Due amiche che cantano a squarciagola le canzoni più famose della band del momento.

Una donna in carriera che sta andando in ufficio, attenta ad essersi ricordata di sistemare lo zainetto per i figli.

Un uomo solo che vive in auto e ciò che guadagna lo spende in benzina per raggiungere la fabbrica in cui lavora.

Questo vede Kudo fuori dal finestrino del camioncino noleggiato da Kogoro.
Tutti in auto. Tutti verso le montagne.

<<Papà perché non abbiamo preso l'autostrada? Avremmo guadagnato molto più tempo invece che sprecarlo in coda, guarda che traffico!>>

Kogoro ribatte con un grugnito e l'espressione imbronciata, lasciando intendere che non gli andava di pagare cifre assurde al casello per fare solamente pochi chilometri.

<<Shinichi..?>>
Chiama Ran, con aria interrogativa. Si è già preparata con il maglione di lana nonostante manchino almeno due ore di viaggio.
Il ragazzo si volta, abbandonando la buffa vista delle giovani che si contendevano i comandi della radio per la scelta della musica.

<<È tutto ok? Mi sembri un po'... Assente.>>

<<Ma che dici! È solo perché è presto.>>
Minimizza lui, simulando poi un largo sbadiglio.

<<Come sta Shiho?>>

Come? Così? Dal nulla? Perché me lo chiede? Che abbia capito qualcosa? Aspetta, c'è qualcosa da capire?

<<S-sta bene... Penso... Sarà su un aereo per chissà dove ora.>>
Tentenna il detective, cercando in tutti i modi di evitare lo sguardo dell'amica di infanzia.
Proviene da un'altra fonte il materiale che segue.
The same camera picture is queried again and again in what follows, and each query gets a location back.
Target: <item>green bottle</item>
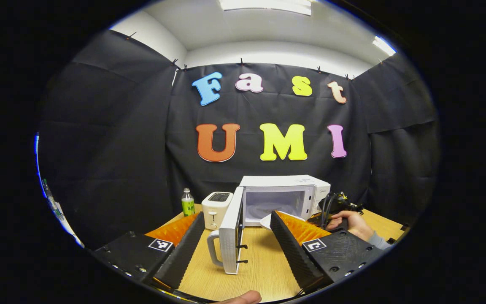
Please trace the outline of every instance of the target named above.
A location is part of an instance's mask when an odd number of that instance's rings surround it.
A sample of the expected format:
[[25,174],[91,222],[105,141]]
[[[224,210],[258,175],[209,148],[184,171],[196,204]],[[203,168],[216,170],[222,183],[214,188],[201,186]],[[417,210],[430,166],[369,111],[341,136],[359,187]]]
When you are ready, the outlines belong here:
[[192,197],[191,190],[189,190],[189,188],[183,189],[181,204],[183,205],[183,216],[194,214],[194,198]]

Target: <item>wooden table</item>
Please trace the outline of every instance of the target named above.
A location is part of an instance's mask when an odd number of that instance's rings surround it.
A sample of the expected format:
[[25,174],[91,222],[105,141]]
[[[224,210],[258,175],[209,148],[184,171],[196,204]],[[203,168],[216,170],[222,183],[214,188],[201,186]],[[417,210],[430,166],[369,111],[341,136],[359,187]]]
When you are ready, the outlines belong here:
[[[196,212],[202,210],[200,204],[194,206]],[[166,224],[183,217],[180,213]],[[380,237],[395,240],[402,235],[402,225],[376,213],[363,210],[365,219]],[[240,260],[248,260],[239,265],[239,273],[224,273],[224,268],[211,262],[207,238],[210,230],[205,229],[197,245],[187,271],[179,285],[181,292],[214,301],[223,301],[240,296],[248,290],[256,290],[262,295],[262,302],[277,301],[295,296],[301,288],[290,270],[278,241],[272,231],[262,227],[245,227],[242,244],[248,250],[241,250]],[[217,258],[221,260],[218,239],[215,240]]]

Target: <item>ceiling light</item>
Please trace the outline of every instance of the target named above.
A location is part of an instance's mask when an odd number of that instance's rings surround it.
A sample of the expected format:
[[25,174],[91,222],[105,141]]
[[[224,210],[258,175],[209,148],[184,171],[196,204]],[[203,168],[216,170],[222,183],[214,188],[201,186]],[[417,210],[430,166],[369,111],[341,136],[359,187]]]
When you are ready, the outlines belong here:
[[388,54],[389,56],[393,56],[393,54],[396,53],[396,51],[391,46],[389,46],[389,44],[387,44],[387,42],[385,42],[382,38],[380,38],[378,36],[374,37],[373,44],[375,46],[378,46],[378,48],[380,48],[380,50],[386,52],[386,54]]
[[242,8],[270,8],[311,15],[311,2],[308,0],[220,0],[220,6],[225,11]]

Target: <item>microwave door handle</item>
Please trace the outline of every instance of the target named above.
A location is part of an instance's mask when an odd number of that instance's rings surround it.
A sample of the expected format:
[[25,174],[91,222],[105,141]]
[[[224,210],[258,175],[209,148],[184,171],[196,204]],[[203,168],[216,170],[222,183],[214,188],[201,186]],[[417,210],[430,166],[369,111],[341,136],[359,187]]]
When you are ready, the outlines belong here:
[[222,264],[222,262],[219,261],[218,258],[216,258],[215,244],[213,242],[214,239],[218,239],[218,238],[219,238],[219,231],[218,230],[211,231],[210,235],[208,235],[208,249],[213,264],[223,267],[224,265]]

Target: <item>letter m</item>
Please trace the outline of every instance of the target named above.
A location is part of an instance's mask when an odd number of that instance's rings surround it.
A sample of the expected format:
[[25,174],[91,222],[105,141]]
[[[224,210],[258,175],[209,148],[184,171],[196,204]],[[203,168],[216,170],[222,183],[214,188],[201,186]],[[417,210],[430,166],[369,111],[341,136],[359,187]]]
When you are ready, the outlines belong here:
[[290,149],[288,158],[292,161],[302,161],[307,159],[305,147],[303,146],[303,131],[305,127],[302,125],[291,125],[286,132],[286,136],[282,133],[274,123],[264,123],[260,125],[260,129],[264,132],[264,153],[260,156],[262,161],[276,160],[276,154],[273,152],[275,147],[278,156],[283,160]]
Una goccia di sudore gli scivola lungo la carotide, segno che la situazione si sta scaldando.

<<In volo verso la Pennsylvania, alla baia di Erie>>
Replica lei.

Possibile che le donne sappiano tutto di tutti e a me tocchi cadere dal pero ogni volta?

<<Ah... Si, certamente, era una domanda retorica infatti.>>

<<Non era neanche una domanda a dire il vero!>>
Precisa Sonoko, seduta affianco a Ran, al lato opposto dei sedili posteriori.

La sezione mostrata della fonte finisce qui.